The first line of the entries through the line bearing "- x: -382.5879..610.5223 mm": copy these lines exactly and return nothing else.
===============
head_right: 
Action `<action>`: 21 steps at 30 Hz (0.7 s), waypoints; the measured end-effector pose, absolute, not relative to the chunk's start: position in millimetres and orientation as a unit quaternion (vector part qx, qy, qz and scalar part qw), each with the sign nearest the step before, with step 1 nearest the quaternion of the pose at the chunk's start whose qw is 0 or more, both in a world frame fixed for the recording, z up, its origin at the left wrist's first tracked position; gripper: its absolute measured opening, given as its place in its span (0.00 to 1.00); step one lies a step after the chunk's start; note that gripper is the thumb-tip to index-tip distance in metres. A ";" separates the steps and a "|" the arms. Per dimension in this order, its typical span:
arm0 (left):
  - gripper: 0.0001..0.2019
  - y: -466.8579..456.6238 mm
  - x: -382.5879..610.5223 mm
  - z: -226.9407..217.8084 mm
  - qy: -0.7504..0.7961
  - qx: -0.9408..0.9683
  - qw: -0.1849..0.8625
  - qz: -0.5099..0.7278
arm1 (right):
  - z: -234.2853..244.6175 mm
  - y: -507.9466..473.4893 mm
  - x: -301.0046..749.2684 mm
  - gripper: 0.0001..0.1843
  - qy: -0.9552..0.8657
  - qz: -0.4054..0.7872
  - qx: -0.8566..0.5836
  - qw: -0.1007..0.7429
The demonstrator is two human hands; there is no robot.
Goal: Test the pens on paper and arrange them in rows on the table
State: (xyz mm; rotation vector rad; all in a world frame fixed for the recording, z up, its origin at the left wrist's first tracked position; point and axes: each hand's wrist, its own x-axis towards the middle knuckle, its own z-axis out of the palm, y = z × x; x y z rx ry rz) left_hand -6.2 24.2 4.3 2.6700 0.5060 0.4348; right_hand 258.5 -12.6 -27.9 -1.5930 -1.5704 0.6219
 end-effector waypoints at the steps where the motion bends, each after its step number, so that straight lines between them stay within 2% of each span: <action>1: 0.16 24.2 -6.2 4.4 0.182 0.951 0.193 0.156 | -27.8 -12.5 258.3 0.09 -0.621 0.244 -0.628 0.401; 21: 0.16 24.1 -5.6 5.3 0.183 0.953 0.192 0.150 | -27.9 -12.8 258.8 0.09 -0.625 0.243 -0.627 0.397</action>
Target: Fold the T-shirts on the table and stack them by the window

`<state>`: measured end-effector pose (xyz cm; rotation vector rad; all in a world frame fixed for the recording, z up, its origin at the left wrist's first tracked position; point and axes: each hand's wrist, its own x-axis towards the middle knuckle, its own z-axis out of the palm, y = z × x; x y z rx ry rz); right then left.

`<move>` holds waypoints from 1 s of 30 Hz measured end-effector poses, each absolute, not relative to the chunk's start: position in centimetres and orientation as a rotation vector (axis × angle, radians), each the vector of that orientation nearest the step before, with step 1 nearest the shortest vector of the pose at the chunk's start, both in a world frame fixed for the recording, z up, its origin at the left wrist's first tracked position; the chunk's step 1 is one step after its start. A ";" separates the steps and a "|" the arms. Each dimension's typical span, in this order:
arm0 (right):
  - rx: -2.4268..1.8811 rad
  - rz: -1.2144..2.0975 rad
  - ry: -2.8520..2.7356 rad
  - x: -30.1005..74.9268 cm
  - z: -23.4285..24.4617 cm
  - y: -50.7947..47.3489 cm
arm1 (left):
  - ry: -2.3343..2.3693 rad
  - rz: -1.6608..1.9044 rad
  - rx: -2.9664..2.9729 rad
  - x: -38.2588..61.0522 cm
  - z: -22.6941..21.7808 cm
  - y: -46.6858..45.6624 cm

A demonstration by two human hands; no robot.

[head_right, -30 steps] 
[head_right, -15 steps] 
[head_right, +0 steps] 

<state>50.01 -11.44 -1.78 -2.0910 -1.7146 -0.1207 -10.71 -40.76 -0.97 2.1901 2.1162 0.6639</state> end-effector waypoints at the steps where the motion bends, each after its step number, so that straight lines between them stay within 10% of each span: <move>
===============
## [EXPECTED OUTPUT]
head_right: 
Action `<action>`: 21 steps at 30 Hz (0.7 s), waypoints; the measured end-effector pose, absolute, not relative to the chunk's start: position in millimetres and orientation as a unit quaternion (vector part qx, qy, qz and scalar part qw), each with the sign nearest the step before, with step 1 nearest the quaternion of the pose at the chunk's start whose qw is 0 or more, both in a world frame fixed for the recording, z up, its origin at the left wrist's first tracked position; gripper: its absolute measured opening, given as its place in its span (0.00 to 1.00); step one lies a step after the chunk's start; note that gripper is the thumb-tip to index-tip distance in metres. A ";" separates the steps and a "|" the arms. Per dimension in this order, its typical span:
arm0 (left):
  - gripper: 0.0001..0.2019
  - y: -466.8579..456.6238 mm
  - x: -382.5879..610.5223 mm

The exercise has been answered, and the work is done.